* [RECORDED INFORMATION]
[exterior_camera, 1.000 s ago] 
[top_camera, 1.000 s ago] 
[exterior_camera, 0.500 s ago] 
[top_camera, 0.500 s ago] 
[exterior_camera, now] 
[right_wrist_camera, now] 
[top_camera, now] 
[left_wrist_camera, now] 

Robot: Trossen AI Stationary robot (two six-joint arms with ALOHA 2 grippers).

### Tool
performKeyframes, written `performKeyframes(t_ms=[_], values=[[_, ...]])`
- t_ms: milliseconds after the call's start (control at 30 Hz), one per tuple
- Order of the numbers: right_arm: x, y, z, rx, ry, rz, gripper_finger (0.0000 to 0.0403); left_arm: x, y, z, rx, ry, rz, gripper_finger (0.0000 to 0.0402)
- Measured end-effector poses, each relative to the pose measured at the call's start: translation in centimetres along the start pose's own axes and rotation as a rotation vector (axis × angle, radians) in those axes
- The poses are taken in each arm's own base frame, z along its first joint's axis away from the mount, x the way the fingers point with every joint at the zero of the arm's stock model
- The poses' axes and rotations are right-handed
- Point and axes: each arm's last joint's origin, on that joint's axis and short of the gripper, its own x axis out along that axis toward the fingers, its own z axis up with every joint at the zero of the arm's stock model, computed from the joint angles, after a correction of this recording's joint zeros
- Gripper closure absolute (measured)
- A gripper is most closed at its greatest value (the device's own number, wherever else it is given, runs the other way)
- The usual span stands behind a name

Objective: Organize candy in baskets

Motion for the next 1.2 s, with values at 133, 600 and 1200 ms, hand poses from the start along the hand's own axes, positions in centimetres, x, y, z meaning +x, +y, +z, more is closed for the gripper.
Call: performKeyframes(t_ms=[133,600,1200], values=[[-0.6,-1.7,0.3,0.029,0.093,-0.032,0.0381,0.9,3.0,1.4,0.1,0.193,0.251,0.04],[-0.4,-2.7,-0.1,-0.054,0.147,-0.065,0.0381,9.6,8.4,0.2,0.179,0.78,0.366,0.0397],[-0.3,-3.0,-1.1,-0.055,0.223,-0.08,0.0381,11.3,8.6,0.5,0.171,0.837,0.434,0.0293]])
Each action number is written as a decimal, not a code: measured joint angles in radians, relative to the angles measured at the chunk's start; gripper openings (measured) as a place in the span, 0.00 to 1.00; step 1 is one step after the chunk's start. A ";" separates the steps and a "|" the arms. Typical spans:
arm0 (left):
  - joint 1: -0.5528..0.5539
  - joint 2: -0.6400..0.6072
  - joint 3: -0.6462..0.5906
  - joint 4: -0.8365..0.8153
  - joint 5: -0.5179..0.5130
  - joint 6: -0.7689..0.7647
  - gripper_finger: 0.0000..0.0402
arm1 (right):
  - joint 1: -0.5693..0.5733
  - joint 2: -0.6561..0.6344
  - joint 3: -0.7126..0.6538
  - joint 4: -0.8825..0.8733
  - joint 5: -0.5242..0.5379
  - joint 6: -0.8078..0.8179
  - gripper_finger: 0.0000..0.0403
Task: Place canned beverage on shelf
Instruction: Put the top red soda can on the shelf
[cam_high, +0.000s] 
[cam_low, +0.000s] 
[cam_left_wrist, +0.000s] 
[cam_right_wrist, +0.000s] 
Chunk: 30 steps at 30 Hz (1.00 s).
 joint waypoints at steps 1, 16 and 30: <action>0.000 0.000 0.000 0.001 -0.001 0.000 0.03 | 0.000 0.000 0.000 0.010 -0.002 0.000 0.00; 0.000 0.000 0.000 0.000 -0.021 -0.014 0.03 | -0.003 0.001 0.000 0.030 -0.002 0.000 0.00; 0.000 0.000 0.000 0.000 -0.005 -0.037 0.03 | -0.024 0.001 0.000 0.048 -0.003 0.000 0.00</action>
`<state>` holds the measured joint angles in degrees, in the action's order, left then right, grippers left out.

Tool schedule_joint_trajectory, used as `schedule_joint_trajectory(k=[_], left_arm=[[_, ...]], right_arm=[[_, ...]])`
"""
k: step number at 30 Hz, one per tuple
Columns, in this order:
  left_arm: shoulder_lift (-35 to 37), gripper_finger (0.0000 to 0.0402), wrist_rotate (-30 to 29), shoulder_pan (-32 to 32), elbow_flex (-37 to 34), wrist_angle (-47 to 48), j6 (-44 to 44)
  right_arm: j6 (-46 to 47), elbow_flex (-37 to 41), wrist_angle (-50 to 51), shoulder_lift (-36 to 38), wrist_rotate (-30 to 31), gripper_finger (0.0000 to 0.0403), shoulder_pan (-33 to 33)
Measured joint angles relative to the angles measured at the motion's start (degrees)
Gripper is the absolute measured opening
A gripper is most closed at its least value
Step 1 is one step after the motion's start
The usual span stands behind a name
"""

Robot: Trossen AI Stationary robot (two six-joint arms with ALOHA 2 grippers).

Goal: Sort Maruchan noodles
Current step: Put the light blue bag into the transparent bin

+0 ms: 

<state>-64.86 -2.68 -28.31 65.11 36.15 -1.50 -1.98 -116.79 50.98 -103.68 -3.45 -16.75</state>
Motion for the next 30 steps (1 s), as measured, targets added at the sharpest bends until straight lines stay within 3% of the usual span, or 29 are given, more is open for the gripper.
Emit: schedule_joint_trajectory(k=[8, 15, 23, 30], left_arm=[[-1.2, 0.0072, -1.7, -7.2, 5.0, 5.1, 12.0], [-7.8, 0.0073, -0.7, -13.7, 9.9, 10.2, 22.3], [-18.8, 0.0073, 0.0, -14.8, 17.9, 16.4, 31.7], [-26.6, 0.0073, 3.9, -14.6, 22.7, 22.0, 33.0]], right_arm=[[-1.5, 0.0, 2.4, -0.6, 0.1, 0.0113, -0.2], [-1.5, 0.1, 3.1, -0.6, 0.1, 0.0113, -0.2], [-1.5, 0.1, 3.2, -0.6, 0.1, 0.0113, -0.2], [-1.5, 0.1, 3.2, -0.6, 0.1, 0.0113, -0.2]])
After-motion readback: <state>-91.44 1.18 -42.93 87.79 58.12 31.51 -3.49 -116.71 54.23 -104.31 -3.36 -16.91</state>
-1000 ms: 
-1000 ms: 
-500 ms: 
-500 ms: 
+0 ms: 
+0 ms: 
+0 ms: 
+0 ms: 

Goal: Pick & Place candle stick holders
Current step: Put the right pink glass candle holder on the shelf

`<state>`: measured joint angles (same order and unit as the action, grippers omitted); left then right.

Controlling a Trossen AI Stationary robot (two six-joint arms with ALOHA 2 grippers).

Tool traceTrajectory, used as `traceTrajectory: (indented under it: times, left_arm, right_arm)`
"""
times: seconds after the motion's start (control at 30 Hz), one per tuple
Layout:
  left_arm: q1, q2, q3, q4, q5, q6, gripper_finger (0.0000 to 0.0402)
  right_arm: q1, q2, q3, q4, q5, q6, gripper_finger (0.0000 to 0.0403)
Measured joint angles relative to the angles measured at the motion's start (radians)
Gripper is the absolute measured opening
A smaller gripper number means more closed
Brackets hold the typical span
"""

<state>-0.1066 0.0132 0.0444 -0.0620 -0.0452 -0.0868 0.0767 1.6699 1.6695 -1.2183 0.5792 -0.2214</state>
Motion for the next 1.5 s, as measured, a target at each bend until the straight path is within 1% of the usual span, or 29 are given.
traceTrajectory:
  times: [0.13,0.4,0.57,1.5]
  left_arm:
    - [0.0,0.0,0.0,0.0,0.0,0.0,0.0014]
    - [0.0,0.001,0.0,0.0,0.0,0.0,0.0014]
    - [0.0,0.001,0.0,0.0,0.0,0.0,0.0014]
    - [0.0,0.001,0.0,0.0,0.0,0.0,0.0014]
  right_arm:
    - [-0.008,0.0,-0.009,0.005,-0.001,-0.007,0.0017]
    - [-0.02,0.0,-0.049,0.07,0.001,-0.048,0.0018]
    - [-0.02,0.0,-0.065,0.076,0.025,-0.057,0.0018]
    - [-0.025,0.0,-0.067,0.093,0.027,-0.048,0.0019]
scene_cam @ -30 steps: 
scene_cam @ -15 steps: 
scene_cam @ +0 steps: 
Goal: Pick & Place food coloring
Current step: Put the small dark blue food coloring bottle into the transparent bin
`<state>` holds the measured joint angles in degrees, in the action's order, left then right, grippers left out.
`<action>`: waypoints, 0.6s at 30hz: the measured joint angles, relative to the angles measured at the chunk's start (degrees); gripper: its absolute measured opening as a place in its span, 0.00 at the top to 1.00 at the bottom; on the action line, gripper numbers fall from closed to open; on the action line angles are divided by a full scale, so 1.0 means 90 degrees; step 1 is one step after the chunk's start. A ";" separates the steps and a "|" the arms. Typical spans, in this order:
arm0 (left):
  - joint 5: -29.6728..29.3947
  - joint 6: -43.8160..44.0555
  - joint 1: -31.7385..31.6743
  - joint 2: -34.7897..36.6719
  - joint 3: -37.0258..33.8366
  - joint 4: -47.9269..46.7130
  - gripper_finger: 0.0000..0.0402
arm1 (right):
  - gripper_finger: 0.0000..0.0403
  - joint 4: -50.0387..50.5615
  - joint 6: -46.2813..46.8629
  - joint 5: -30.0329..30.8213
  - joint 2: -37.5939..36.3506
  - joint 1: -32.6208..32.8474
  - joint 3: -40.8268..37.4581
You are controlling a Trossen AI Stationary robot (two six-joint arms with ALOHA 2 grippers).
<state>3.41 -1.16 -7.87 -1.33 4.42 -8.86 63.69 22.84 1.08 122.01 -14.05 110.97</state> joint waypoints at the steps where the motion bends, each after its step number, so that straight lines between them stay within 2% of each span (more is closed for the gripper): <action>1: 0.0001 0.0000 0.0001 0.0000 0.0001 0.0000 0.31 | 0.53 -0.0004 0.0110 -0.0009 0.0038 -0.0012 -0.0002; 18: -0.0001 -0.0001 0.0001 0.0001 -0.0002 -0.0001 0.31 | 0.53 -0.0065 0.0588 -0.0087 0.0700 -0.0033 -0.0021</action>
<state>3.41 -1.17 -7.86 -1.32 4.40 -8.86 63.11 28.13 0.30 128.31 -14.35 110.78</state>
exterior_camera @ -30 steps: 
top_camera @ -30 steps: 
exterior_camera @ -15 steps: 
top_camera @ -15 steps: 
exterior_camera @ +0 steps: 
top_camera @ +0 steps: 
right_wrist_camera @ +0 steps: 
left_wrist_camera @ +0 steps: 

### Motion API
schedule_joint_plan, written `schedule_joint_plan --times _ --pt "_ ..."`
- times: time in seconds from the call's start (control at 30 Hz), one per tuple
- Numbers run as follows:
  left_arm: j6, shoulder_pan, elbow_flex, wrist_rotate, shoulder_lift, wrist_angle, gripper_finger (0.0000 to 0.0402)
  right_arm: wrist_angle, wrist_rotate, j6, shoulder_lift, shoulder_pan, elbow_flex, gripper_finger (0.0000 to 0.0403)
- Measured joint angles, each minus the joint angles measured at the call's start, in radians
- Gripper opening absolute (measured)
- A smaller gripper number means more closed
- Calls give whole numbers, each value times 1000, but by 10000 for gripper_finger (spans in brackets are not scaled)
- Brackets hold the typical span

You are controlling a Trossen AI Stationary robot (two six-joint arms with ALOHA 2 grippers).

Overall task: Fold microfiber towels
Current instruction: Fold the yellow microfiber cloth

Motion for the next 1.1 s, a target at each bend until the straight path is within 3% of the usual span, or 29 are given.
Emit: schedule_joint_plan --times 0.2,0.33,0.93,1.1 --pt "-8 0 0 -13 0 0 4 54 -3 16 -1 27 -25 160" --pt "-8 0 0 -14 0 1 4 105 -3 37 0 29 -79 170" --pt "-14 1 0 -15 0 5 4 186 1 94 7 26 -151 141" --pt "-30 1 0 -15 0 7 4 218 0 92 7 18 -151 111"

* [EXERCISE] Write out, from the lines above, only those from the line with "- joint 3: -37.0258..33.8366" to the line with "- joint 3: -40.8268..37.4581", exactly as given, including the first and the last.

* [THE ANSWER]
  - joint 3: -37.0258..33.8366
  - joint 4: -47.9269..46.7130
  - gripper_finger: 0.0000..0.0402
arm1 (right):
  - gripper_finger: 0.0000..0.0403
  - joint 4: -50.0387..50.5615
  - joint 6: -46.2813..46.8629
  - joint 5: -30.0329..30.8213
  - joint 2: -37.5939..36.3506
  - joint 1: -32.6208..32.8474
  - joint 3: -40.8268..37.4581

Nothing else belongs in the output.